____ Task input

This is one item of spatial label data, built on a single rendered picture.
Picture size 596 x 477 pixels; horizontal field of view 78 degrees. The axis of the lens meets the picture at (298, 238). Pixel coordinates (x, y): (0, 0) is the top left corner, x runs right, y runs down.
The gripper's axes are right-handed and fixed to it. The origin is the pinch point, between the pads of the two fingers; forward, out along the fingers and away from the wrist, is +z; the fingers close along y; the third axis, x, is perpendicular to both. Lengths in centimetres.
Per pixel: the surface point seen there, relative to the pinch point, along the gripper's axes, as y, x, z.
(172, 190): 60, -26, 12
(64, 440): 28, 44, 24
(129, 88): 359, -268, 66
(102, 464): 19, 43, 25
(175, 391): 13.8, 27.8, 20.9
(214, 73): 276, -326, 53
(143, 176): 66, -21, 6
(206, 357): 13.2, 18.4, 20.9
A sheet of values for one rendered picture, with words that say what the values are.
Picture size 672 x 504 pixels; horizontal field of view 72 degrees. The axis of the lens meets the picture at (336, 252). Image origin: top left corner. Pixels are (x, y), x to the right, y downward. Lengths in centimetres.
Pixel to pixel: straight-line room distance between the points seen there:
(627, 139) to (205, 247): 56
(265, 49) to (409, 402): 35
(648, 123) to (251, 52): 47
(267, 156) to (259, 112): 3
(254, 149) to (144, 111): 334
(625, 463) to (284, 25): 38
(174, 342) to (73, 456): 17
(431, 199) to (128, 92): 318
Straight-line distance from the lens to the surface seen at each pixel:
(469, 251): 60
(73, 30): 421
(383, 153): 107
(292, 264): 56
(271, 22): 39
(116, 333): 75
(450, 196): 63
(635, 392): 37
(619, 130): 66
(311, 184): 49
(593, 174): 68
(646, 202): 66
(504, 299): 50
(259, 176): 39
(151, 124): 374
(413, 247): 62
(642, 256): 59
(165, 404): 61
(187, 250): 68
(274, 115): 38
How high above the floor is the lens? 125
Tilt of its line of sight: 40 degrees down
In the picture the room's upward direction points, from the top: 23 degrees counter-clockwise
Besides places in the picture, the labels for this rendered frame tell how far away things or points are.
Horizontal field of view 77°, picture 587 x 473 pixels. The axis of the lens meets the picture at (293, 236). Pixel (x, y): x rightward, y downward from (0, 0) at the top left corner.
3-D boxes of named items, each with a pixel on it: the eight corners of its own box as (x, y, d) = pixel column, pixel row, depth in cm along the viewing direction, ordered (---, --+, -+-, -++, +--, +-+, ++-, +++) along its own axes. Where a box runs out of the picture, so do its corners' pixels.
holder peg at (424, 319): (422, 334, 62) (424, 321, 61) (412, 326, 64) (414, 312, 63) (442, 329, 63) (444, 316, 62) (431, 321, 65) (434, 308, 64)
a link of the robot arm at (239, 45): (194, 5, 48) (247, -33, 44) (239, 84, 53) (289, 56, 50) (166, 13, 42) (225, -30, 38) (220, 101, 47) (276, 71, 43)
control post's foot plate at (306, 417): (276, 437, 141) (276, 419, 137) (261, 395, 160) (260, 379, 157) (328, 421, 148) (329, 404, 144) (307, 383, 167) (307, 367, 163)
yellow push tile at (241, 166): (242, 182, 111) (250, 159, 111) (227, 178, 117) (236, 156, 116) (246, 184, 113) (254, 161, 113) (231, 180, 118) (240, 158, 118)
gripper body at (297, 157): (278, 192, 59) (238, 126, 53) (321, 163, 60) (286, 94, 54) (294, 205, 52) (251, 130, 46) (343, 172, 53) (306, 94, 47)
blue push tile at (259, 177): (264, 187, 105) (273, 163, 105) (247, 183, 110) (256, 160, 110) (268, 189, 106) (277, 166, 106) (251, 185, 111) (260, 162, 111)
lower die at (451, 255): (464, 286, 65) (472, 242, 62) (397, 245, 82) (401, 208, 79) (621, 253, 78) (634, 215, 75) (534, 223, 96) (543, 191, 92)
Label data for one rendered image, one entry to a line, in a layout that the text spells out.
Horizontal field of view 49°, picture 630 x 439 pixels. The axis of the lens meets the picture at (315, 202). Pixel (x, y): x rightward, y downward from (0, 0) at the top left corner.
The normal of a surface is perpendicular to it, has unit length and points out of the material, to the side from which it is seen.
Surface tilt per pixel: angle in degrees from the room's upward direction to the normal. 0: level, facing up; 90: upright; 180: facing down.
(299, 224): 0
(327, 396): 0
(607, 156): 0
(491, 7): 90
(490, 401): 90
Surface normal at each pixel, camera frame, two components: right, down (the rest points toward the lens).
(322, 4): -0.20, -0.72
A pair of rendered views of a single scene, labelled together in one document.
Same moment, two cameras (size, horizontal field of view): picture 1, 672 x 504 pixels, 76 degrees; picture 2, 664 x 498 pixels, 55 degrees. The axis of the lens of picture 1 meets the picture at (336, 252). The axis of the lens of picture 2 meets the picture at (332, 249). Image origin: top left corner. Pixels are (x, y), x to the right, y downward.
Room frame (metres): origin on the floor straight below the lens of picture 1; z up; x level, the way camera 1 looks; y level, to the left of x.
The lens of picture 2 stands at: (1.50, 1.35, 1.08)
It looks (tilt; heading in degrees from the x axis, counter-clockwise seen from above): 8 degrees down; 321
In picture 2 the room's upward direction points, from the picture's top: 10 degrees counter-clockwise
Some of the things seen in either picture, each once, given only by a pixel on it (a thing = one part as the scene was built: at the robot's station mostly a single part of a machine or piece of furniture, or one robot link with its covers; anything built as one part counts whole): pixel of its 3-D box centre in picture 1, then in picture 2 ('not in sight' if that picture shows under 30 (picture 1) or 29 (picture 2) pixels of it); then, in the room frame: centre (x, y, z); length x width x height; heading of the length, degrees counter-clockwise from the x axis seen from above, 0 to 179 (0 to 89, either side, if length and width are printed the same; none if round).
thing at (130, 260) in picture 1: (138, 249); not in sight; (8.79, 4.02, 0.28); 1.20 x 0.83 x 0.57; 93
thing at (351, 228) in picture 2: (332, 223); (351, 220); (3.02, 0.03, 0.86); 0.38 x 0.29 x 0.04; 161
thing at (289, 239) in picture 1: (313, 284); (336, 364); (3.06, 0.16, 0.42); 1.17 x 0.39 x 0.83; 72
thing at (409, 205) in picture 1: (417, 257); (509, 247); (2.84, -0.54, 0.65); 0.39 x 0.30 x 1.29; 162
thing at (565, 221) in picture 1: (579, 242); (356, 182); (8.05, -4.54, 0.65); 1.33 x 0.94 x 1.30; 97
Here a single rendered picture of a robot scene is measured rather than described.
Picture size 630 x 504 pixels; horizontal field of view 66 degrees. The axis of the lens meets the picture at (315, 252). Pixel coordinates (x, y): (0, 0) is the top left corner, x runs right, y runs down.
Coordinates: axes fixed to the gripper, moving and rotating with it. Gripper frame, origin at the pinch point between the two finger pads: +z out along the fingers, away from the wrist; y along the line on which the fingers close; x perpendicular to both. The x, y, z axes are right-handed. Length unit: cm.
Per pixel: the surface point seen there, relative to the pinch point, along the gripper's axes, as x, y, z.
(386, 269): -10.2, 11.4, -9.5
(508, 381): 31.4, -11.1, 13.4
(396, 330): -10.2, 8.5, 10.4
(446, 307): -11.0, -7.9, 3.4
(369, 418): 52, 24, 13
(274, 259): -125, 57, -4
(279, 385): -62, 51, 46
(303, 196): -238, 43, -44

________

Pick each line holding the word "Lengths" out of the listing.

### Answer area
The gripper's axes are right-handed and fixed to it. The origin is the pinch point, between the pads of the two fingers; forward, out along the fingers and away from the wrist, is +z; the fingers close along y; the third axis, x, is perpendicular to both. Lengths in centimetres.
Picture size 672 x 504 pixels; horizontal field of view 72 degrees. The axis of the lens meets the picture at (336, 252). Image origin: top left corner. Pixels are (x, y), x to the right, y downward. Lengths in centimetres.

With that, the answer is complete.